Gue mengurangi kecepatan mobil saat melewati gerbang utama, melaju perlahan menuju Mansion Mount Sinai. Satu yang gue suka di sini. Gue nggak perlu jalan jauh dari tempat parkir menuju makam. Dari tempat parkir pun, makam mami dan Lavi sudah terlihat.

Gue turun dari mobil dan merapikan pakaian. Ingin terlihat rapi saat mengunjungi mami dan Lavi. Dengan menggigit bibir, gue berjalan mendekat. Rasanya berat kali ini.

"Hai, mami. Hai, Lavi," sapa gue susah payah seraya bersimpuh di rerumputan. "Sera datang hari ini."

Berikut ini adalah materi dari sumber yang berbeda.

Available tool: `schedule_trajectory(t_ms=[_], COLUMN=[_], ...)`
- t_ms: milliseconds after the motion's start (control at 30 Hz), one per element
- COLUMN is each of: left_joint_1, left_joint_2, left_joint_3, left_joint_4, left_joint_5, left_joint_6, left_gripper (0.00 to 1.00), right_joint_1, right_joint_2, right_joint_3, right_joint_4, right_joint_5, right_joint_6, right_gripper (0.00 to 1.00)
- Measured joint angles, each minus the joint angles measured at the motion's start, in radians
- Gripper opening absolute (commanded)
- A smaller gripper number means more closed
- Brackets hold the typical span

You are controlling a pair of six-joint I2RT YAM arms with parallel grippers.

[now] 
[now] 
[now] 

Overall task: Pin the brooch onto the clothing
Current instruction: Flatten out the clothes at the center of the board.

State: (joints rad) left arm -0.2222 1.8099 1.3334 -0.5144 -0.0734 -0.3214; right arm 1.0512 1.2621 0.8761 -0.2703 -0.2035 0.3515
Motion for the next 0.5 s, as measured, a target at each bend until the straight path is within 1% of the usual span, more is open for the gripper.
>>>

Tangan gue terulur untuk mengusap batu nisan bertuliskan nama mami dan Lavi bergantian.

"Maaf ya, Sera nggak bawa mawar putih buat mami hari ini," kata gue dengan suara tercekat. "Sera ... Sera kangen ...."

Dan, air mata gue tumpah tanpa bisa dibendung lagi. Biasanya, gue datang ke sini dengan senyuman. Dengan membawa buket bunga mawar putih kesukaan mami, buket bunga Lily untuk Lavi, dan bercerita akan banyak hal. Hari ini ... gue datang menemui mereka dengan tangan kosong dan tangis pilu.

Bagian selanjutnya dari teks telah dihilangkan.